【実験:07】”消える”白色の話

人気のクリア素材や特殊紙などで必須になる白印刷(白押さえ)。
お客様と私共で認識の違いが出やすいのも、実はこの「白押さえ」です。
「透けた印象にしたいので、この箇所に白押さえは不要です。」とご連絡があるけれど、どう見ても白押さえが無いと成り立たないデザイン…なことが多々あります。
今回は透明素材を使った際の「白」について実験していきます。
1.実際に印刷する
まず、「白押さえ不要」とご連絡がよくあるデザインは以下となります。
タバコや焚火、爆風演出の白煙などの 煙
料理や吐息などの 湯気
ビニールやシアー素材をイメージした 半透明の部分
いずれも「白色」を色の基礎に使用したデザインです。
実験のため、上記の要素を詰め込んだイラスト用意しました。

「煙」「湯気」「シアー系半透明の部分(袖部分)」はカラーデータにだけ白色を作成して、白押さえ側には作成していません。
そのままアクリル素材に印刷したものがこちらです。

ご連絡通り「白押さえ不要」で作成するとこうなってしまいます。
2.白色=カラーデータだけでは効果のない色
なぜ透明になってしまったのか、原因は
印刷用のカラーデータにとって「白色」は「透明」と同じだからです。
前提として、多くの印刷物は「白い紙」に印刷します。
そのため「印刷しない箇所=紙の地の色=白色になる」という引き算の考え方で、多くのカラー印刷機は作られています。
なのでカラーインクの色(CYMK)に白(W)は入っていません。
これはクリアカードやアクリル素材の印刷機も同じです。
「白色=印刷しない箇所」と機械は考えるため、カラーデータに白色を描いても白色は印刷されません。
そもそも、カラーデータに白色を描いて白が印刷されるなら白押さえ用の別途データが必要な理由がありません。
カラー印刷では出ないから、「白押さえ(白印刷)」が必要となります。
3.白系以外の半透明

白系の透け感については上記の通りですが、カラーだけならば想像の通り、白押さえをしなければ透けた仕上がりが再現できます。
上記画像の赤丸部分(ピンクの雲)は一切白押さえなし。印刷によって少し透過率は下がりますが、こちらはご希望通りの「透けた仕上がり」になっているのではないでしょうか。
4.白押さえのパーセントについて

「白押さえを作るとしても、半透明の印象を残したい」というご相談も多くお聞きします。
正直な話をすると、透明素材に使う白インキは濃度調整がかなり難しく、「望んだとおりの半透明」を作成するのは至難の業です。
当社で何度か試した体感として、よく言われる「半透明」にするための白押さえデータ(K)の濃度は15~20%辺りになるかと思います。
白の濃度の再現について、事前であっても注文後でも、残念ながら個別にデータの確認対応をすることは出来ません。
代わりに 10/15/20/30/60/グラデーション と、白押さえの濃度を一部変えた見本を用意しました。(下記写真)
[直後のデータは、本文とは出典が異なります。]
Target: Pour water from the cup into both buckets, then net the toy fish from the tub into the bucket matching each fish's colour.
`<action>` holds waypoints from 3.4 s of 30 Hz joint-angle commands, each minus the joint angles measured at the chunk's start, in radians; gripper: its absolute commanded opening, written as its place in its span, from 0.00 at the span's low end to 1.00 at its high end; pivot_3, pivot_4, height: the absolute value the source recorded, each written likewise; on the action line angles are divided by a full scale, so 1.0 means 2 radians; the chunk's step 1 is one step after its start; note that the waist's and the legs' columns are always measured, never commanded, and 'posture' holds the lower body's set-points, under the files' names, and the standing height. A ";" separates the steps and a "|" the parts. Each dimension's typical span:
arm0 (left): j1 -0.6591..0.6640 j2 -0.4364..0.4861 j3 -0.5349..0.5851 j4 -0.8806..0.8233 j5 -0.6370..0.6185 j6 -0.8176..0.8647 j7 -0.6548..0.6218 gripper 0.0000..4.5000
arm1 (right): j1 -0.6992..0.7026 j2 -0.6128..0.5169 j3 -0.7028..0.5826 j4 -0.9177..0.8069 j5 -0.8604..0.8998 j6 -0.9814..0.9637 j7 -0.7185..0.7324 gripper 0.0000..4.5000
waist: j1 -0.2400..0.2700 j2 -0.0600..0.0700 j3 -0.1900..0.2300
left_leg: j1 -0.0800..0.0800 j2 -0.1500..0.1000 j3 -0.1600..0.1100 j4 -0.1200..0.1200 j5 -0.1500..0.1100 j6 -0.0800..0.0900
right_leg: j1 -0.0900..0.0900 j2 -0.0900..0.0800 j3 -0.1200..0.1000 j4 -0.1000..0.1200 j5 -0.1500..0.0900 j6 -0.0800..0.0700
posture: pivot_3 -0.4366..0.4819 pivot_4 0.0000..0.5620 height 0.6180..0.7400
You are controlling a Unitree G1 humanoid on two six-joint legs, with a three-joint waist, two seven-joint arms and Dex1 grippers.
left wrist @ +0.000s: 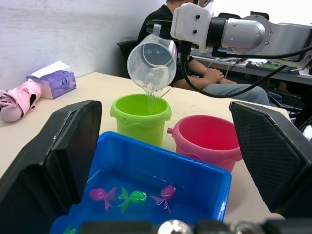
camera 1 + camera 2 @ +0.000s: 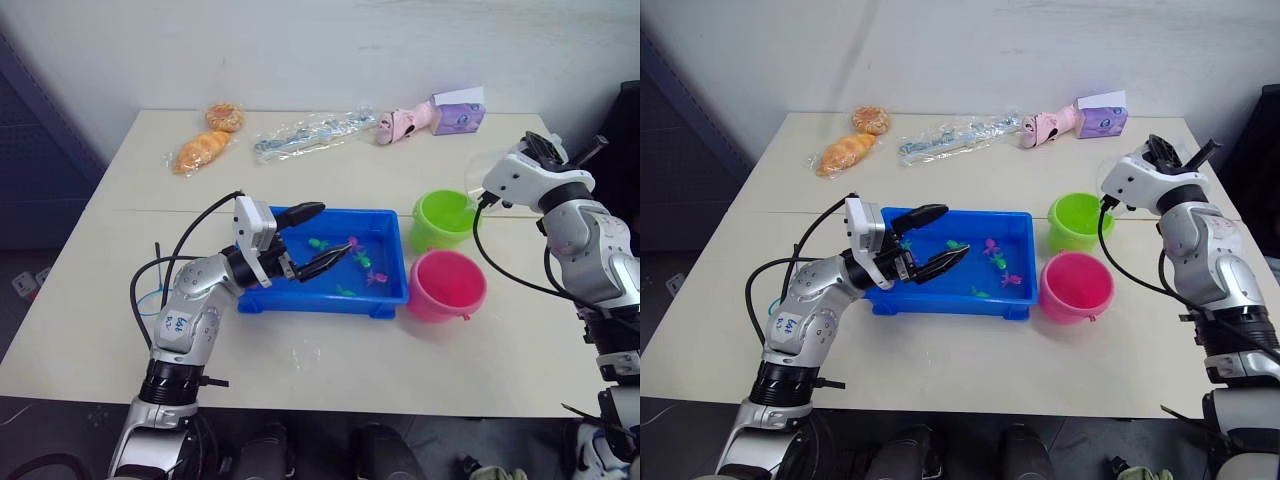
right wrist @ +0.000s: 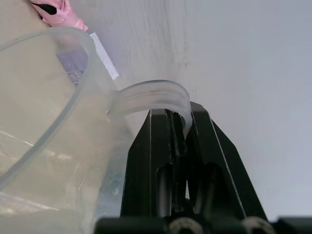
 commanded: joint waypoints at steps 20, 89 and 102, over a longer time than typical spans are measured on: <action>-0.005 -0.010 -0.006 -0.004 0.003 -0.016 -0.004 1.00 | 0.014 0.005 -0.052 -0.019 0.009 -0.041 -0.042 0.01 | 0.000 0.000 0.000 | 0.000 0.000 0.000 0.000 0.000 0.000 | 0.000 0.000 0.000 0.000 0.000 0.000 | 0.48 0.27 1.00; 0.243 0.222 0.293 0.103 -0.016 -0.081 -0.085 1.00 | 0.592 0.156 -0.439 -0.575 0.711 0.207 0.364 0.99 | -0.001 -0.003 0.000 | 0.002 0.000 -0.001 -0.008 -0.002 0.003 | 0.000 0.000 0.001 -0.004 0.000 0.000 | 0.48 0.27 1.00; 0.391 0.165 0.407 0.118 0.010 -0.124 0.063 1.00 | 0.491 0.106 -0.286 -0.495 0.636 0.065 0.536 0.99 | 0.006 -0.009 0.001 | 0.001 0.000 -0.001 -0.008 -0.005 0.003 | 0.001 -0.003 0.000 -0.009 0.000 0.000 | 0.48 0.27 1.00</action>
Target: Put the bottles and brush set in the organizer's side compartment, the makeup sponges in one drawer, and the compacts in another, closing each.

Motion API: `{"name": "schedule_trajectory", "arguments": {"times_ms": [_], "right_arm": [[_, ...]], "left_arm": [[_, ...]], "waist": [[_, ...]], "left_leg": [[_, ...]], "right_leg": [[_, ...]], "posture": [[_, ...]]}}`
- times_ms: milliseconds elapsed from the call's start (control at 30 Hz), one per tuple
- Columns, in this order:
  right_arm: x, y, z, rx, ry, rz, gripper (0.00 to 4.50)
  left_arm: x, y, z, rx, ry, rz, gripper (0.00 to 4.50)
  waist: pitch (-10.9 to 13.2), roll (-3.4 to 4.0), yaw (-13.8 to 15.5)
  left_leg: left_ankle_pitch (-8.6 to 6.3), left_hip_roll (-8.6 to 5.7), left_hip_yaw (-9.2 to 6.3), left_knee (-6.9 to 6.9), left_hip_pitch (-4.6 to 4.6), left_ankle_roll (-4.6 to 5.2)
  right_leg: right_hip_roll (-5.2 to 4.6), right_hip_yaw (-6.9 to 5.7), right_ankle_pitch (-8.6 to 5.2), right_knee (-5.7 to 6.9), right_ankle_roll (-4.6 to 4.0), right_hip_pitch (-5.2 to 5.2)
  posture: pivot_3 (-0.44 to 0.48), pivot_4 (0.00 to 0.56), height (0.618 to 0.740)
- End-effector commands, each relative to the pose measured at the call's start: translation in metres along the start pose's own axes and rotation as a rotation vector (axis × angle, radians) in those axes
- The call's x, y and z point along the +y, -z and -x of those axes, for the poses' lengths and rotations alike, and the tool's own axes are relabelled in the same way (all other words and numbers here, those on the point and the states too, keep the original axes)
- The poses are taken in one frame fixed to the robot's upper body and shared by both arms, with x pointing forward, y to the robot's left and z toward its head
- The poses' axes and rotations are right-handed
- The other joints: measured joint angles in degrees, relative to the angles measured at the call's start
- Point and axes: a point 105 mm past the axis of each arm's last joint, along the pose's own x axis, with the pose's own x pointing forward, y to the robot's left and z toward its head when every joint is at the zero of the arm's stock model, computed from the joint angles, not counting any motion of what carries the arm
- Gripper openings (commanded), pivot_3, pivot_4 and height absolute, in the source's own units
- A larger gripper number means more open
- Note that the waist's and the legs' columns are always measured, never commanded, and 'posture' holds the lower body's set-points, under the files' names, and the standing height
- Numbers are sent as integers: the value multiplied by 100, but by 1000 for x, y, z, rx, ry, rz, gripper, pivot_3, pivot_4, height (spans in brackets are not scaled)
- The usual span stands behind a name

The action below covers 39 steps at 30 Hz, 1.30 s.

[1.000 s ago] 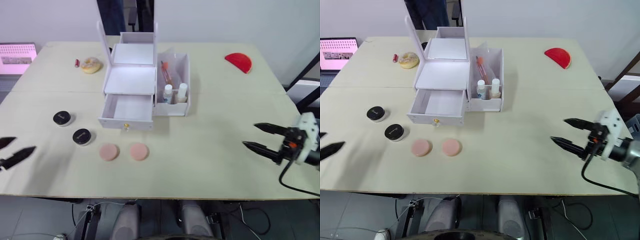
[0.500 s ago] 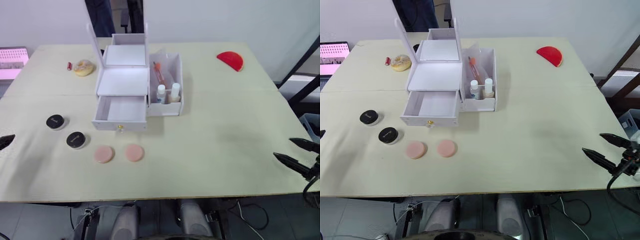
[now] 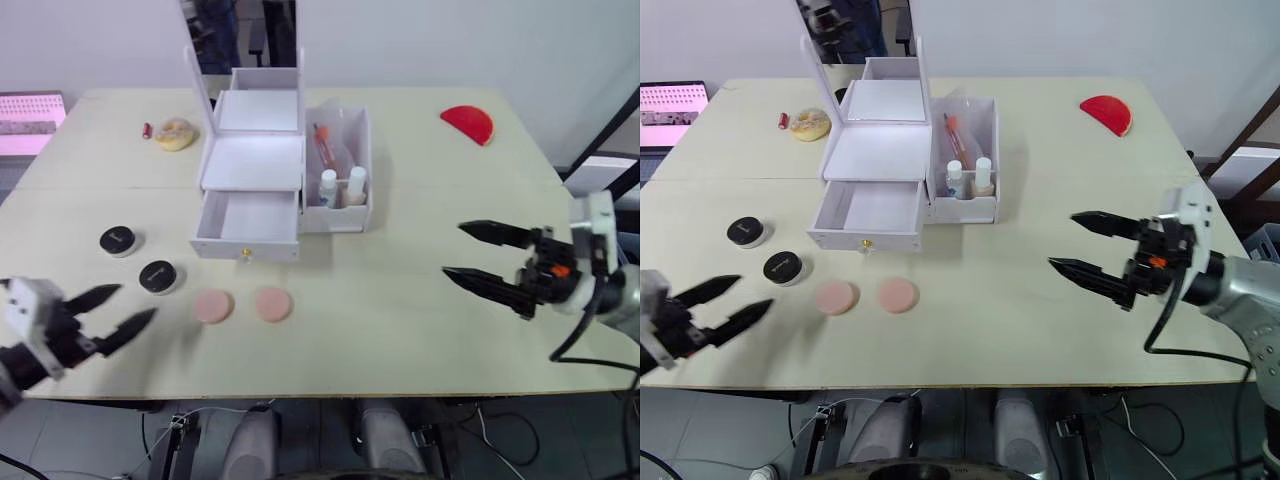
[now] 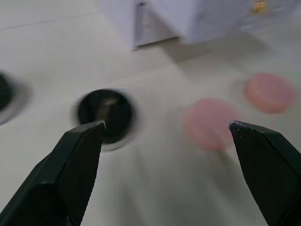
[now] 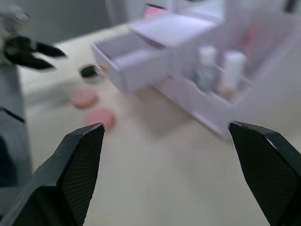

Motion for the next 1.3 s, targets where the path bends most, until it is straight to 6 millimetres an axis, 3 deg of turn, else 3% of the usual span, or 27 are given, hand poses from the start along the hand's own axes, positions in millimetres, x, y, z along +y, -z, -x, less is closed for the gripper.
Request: {"name": "schedule_trajectory", "arguments": {"times_ms": [33, 200, 300, 467, 733, 867, 1300], "right_arm": [[6, -15, -20, -43, -60, 25, 4500], [12, -25, -45, -68, -138, 39, 4500], [14, -26, -50, -58, -159, 38, 4500], [13, -28, -53, -49, -163, 41, 4500], [17, -25, -58, -52, -176, 29, 4500], [18, -27, -58, -65, -168, 33, 4500], [14, -44, -54, -121, -121, 81, 4500]], "left_arm": [[-28, -6, -13, -33, -28, -7, 4436], [-83, -2, -47, -83, -40, 33, 4436], [-100, -1, -65, -105, -79, 67, 4436], [-120, -3, -79, -61, -79, 68, 4436], [-127, -14, -95, 70, -71, 10, 4436], [-117, -5, -102, 191, -127, -9, 4436], [-125, 12, -116, 357, -48, -19, 4436]], "waist": [[0, 1, 47], [-3, 1, 92], [-5, 4, 92], [-5, 6, 63], [-5, 5, 80], [-5, 6, 62], [-5, 5, 68]], "left_leg": [[0, 0, 0, 3, 2, 0], [0, -3, -3, 12, 1, 0], [1, -5, -4, 11, 0, 1], [1, -6, -7, 6, 4, 3], [2, -6, -8, 14, 4, 3], [2, -7, -10, 10, 6, 4], [2, -8, -12, 8, 7, 4]], "right_leg": [[0, 0, 0, 1, -1, 1], [3, -1, 1, -6, -2, 13], [3, -1, 7, -6, -10, 17], [4, -1, 15, -2, -24, 15], [4, -2, 2, 2, -2, 19], [4, -3, 6, 3, -8, 20], [4, -4, 8, 2, -13, 20]], "posture": [[0, 150, 739], [0, 150, 739], [0, 150, 739], [0, 150, 739], [0, 150, 739], [0, 150, 739], [0, 150, 739]]}}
実際に使用したデータと仕上がり見本をご参考いただければ幸いです。
もしくは有償頒布の「アクリルカラーチャート」をお求めいただき実際にお手元でご確認ください。
5.アクリルグッズ「白押さえ 無料お任せ」の場合
ここまで散々「カラーデータにある白は印刷に出ない」とお伝えしましたが、栄光のグッズ商品にあるサービス「カットライン・白押さえ 無料お任せ」の場合は少し話が変わります。
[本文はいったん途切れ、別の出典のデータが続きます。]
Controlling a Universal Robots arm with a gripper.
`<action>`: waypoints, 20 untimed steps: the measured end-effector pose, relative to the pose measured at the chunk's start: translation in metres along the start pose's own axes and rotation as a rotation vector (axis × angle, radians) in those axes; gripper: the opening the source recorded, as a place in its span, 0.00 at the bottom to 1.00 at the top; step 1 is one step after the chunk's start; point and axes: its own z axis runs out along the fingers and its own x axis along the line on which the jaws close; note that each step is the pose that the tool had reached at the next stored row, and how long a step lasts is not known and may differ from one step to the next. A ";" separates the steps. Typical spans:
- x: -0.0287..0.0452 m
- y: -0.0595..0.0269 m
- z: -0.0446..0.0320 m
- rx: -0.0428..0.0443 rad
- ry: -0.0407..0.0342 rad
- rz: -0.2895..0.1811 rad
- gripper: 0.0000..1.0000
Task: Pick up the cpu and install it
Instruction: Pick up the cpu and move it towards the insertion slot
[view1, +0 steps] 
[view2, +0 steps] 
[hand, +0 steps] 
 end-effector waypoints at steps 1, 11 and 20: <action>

「カットライン・白押さえ 無料お任せ」をご利用の場合は、必ず「背景を透過した状態のまま保存」とご案内しています。
これは栄光側でカットラインと白押さえを作成する際に、透過されていない絵柄のある箇所を全て白押さえの印刷部分として認識するよう手配しているからなのですが、白色は「透過」されていないため、印刷箇所として認識されます。
そのため白色だけしかない場所にも、自動で白押さえが作成されます。
「カットライン・白押さえ 無料お任せ」をご利用の場合だけは、カラーデータに白色を描くだけで白が印刷出来ます。

ただし作成する白押さえの濃度はK100%限定のため、もしカラーデータ側で白色の濃度を30%程度で書いていても、濃淡などない白100%でしか再現できません。
白色に少しでも濃度差を付けたい!とお思いでしたら、必ずご自身で白押さえデータも作成いただく必要があります。
6.おまけ 白押さえのデータは黒(K)で作って!!!

「白押さえ」と聞いて、データを「白色」で作成してしまう方は多くいます。
白色は「カラー印刷(=CMYK)」ではなく実際には「単色印刷」と同じ扱いのため、白で印刷したい箇所はデータ上「黒(K)」で作成いただくのが当社での正しいデータ状態となります。
「黒で作ったら画面上で想像しづらい!」という方は【実験:5】でご紹介したレイヤーカラーを活用してみるのもお勧めです。